WORK REQUIRED:
Provide only the number of lines below that contain the word "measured".

STORED DATA:
▬▬▬▬▬▬▬▬▬▬
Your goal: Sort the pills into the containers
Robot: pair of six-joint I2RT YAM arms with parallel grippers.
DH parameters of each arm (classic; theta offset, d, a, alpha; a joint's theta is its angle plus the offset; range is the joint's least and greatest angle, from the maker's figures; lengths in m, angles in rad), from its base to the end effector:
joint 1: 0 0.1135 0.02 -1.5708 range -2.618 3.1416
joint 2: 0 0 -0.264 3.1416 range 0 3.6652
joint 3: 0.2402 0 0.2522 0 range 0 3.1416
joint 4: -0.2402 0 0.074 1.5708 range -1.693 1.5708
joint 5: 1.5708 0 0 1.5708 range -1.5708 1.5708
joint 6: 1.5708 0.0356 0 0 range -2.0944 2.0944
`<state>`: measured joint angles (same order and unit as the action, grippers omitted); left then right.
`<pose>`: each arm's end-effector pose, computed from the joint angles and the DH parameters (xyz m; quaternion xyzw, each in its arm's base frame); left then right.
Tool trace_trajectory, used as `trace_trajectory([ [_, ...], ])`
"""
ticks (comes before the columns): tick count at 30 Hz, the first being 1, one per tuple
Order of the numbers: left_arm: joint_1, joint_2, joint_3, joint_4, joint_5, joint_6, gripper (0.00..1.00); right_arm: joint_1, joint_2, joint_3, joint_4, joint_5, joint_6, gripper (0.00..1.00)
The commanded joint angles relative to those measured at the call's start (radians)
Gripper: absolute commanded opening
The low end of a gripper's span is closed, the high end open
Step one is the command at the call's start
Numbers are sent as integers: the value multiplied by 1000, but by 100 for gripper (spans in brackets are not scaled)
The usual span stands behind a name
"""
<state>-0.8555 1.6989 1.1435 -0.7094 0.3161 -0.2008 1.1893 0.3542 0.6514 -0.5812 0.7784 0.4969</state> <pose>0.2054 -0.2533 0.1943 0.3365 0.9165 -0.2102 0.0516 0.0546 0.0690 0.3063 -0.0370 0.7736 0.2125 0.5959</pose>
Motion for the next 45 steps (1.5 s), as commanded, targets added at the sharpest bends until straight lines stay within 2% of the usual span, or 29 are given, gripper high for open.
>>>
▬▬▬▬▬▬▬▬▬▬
EXERCISE RESPONSE:
2